When that big knock arrives, a key disruption question is whether a single small team, initially a tiny fraction of world power, could not only find a way to make that key pivotal parameter usefully changeable, but also keep exclusive control over that ability for long enough. That is, could an initially weak team find and exclusively hold this new ability to grow internally so much as to be able to overwhelm the entire rest of the world, doing so quickly and stealthily enough to avoid retaliation or conquest by others in its early weak period?
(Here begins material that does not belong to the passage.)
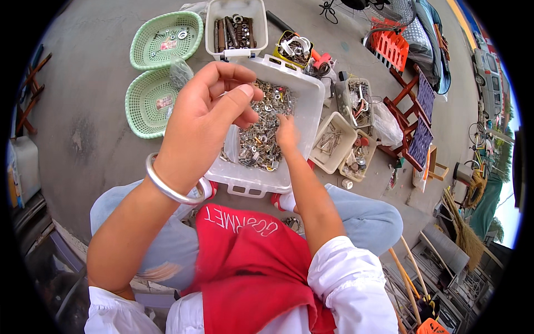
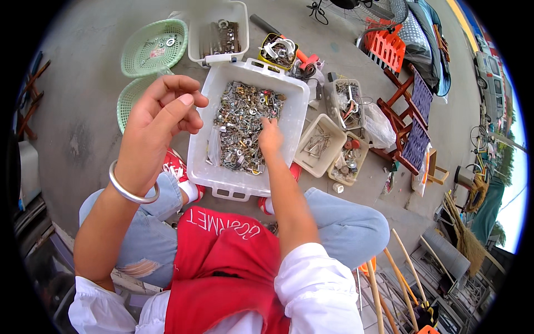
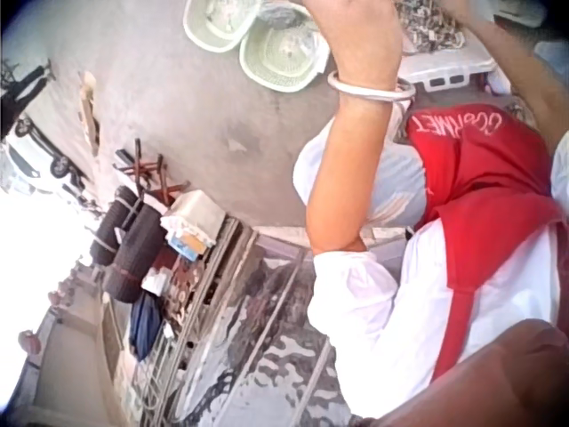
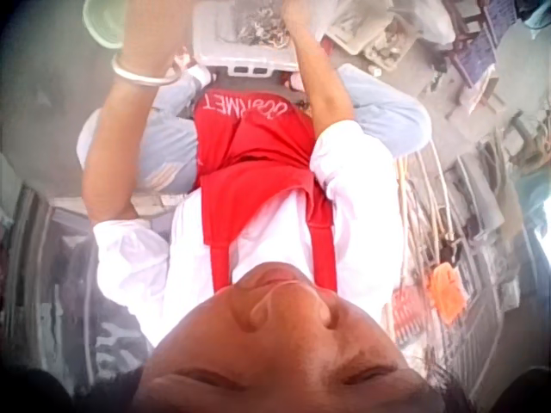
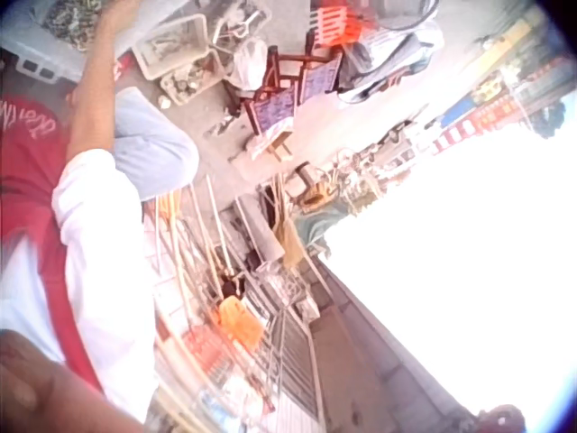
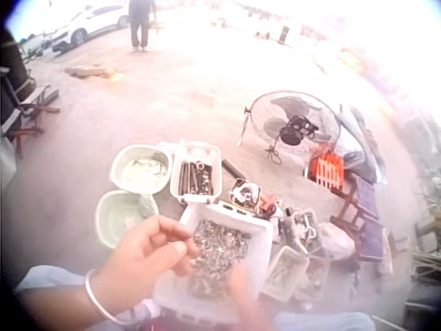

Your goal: The person sits on the ground and sorts small metal hardware items from a white plastic bin into a clear plastic bag. They pick up individual pieces, inspect them, and place them into the bag, occasionally transferring items between the bin and two green baskets nearby.

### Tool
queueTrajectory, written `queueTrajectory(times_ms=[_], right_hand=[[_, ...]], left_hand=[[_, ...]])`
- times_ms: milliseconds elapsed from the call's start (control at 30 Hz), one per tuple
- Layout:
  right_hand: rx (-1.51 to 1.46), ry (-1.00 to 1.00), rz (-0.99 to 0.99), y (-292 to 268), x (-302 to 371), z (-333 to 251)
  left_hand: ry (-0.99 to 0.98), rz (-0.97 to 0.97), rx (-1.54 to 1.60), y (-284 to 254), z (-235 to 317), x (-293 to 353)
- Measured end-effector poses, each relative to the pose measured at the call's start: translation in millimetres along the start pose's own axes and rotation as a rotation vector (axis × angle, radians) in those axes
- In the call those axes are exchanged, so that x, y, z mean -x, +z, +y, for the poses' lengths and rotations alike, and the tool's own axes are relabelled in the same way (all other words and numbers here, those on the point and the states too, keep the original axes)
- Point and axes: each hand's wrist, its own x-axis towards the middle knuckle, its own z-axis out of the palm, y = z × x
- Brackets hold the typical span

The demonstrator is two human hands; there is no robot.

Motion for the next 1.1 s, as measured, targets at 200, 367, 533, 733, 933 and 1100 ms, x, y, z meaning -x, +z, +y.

Such a scenario is possible, but based on the considerations raised so far in this post, it seems rather unlikely. Someone might show us details of how upcoming newly changeable parameters actually interact with other important parameters, and overcome this initial presumption; but until they do this should be our best estimate. Yes the first humans did something similar, but the first farmers and industrialists did not. And we understand why: as more parameters have entered the changeable set, teams have found more ways to learn and copy from each other, and we have become more dependent on one another via a more elaborate international division of labor.
In sum, as we move more of our data, skills, knowledge, heuristics, reasoning strategies, etc. into non-human hardware, that will change the aggregate “intelligence” of that hardware, and raise our gains from improving the organization of that hardware. We may do this via ordinary software, via special “general artificial intelligence” software, via whole brain emulations, or something else. This change will in a sense add to the set of changeable parameters in our system of dozens of interdependent parameters. While each such added parameter is unlikely to change our overall system growth rate, one such change probably will. But because of greater info sharing and specialization, a single small team seems unlikely to hold and use this change internally enough to overwhelm the rest of the world.